EXERCISE DIRECTIONS - Reproduce the data in its entirety, exactly as written.

[[ GIVEN INFORMATION, beginning ]]

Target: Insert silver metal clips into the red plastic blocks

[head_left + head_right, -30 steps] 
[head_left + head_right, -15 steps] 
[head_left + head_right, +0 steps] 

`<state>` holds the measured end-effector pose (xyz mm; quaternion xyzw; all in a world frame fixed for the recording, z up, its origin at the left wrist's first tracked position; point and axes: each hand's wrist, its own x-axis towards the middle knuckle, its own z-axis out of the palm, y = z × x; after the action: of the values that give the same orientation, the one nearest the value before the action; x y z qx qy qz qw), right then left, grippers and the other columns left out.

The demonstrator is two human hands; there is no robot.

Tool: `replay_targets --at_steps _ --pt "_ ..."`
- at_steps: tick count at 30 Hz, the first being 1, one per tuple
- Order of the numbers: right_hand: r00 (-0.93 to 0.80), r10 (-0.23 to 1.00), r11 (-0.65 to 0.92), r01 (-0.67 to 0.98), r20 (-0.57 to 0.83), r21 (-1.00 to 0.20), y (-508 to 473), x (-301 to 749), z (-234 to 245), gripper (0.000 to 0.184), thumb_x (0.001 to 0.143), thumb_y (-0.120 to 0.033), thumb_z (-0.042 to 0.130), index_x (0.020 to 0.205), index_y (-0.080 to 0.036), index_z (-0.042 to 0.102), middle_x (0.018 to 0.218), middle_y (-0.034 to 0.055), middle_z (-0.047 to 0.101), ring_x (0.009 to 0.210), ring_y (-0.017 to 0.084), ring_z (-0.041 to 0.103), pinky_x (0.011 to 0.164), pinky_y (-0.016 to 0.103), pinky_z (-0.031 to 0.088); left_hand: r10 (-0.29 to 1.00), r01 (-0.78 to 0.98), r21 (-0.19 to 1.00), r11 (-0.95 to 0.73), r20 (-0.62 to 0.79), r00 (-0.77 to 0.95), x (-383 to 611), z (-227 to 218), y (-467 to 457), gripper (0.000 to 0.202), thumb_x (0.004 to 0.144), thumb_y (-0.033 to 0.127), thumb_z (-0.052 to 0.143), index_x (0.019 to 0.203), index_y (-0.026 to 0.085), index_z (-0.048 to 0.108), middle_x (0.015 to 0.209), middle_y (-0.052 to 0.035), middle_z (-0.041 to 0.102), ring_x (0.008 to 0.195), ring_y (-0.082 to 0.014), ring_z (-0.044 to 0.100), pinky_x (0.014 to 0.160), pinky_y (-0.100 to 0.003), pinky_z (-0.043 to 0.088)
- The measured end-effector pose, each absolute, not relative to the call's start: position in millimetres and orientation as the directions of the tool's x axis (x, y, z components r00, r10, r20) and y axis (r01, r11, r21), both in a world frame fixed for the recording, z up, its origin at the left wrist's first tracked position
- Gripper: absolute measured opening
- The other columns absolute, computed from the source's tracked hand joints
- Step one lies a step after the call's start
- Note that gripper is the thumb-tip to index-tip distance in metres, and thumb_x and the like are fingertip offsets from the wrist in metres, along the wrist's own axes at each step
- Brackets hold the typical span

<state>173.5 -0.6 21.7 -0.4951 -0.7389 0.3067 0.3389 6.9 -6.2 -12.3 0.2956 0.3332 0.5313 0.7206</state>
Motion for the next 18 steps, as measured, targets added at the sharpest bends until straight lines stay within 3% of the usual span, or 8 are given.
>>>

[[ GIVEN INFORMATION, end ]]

WRITTEN REPLY -
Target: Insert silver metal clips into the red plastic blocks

[head_left + head_right, -30 steps] 
[head_left + head_right, -15 steps] 
[head_left + head_right, +0 steps] 

`<state>` holds the measured end-effector pose (xyz mm; quaternion xyzw; all in a world frame fixed for the recording, z up, its origin at the left wrist's first tracked position; point and axes: each hand's wrist, its own x-axis towards the middle knuckle, its own z-axis out of the palm, y = z × x; after the action: of the values that give the same orientation, the one nearest the value before the action; x y z qx qy qz qw), right then left, grippers and the other columns left out.

The demonstrator is two human hands; there is no robot.

Tool: `replay_targets --at_steps _ --pt "_ ..."`
- at_steps: tick count at 30 Hz, the first being 1, one per tuple
- Order of the numbers: right_hand: r00 (-0.93 to 0.80), r10 (-0.23 to 1.00), r11 (-0.65 to 0.92), r01 (-0.67 to 0.98), r20 (-0.57 to 0.83), r21 (-1.00 to 0.20), y (-508 to 473), x (-301 to 749), z (-234 to 245), gripper (0.000 to 0.184), thumb_x (0.001 to 0.143), thumb_y (-0.120 to 0.033), thumb_z (-0.042 to 0.130), index_x (0.020 to 0.205), index_y (-0.080 to 0.036), index_z (-0.042 to 0.102), middle_x (0.018 to 0.218), middle_y (-0.034 to 0.055), middle_z (-0.047 to 0.101), ring_x (0.009 to 0.210), ring_y (-0.017 to 0.084), ring_z (-0.041 to 0.103), pinky_x (0.011 to 0.164), pinky_y (-0.016 to 0.103), pinky_z (-0.031 to 0.088); left_hand: r10 (-0.29 to 1.00), r01 (-0.78 to 0.98), r21 (-0.19 to 1.00), r11 (-0.95 to 0.73), r20 (-0.62 to 0.79), r00 (-0.77 to 0.95), x (-383 to 611), z (-227 to 218), y (-467 to 457), gripper (0.000 to 0.202), thumb_x (0.004 to 0.144), thumb_y (-0.033 to 0.127), thumb_z (-0.052 to 0.143), index_x (0.019 to 0.203), index_y (-0.026 to 0.085), index_z (-0.048 to 0.108), middle_x (0.015 to 0.209), middle_y (-0.052 to 0.035), middle_z (-0.041 to 0.102), ring_x (0.008 to 0.195), ring_y (-0.082 to 0.014), ring_z (-0.044 to 0.100), pinky_x (0.014 to 0.160), pinky_y (-0.100 to 0.003), pinky_z (-0.043 to 0.088)
- The measured end-effector pose, each absolute, not relative to the call's start: position in millimetres and orientation as the directions of the tool's x axis (x, y, z components r00, r10, r20) and y axis (r01, r11, r21), both in a world frame fixed for the recording, z up, its origin at the left wrist's first tracked position
- Gripper: absolute measured opening
- The other columns absolute, computed from the source's tracked hand joints
- Step one lies a step after the call's start
- Note that gripper is the thumb-tip to index-tip distance in metres, and thumb_x and the like are fingertip offsets from the wrist in metres, along the wrist's own axes at each step
- Brackets hold the typical span

<state>173.5 -0.6 21.7 -0.4951 -0.7389 0.3067 0.3389 6.9 -6.2 -12.3 0.2956 0.3332 0.5313 0.7206</state>
Motion for the next 18 steps, as measured, targets added at the sharpest bends until straight lines stay within 3% of the usual span, or 8 are given.
>>>

Output for this exercise is now complete.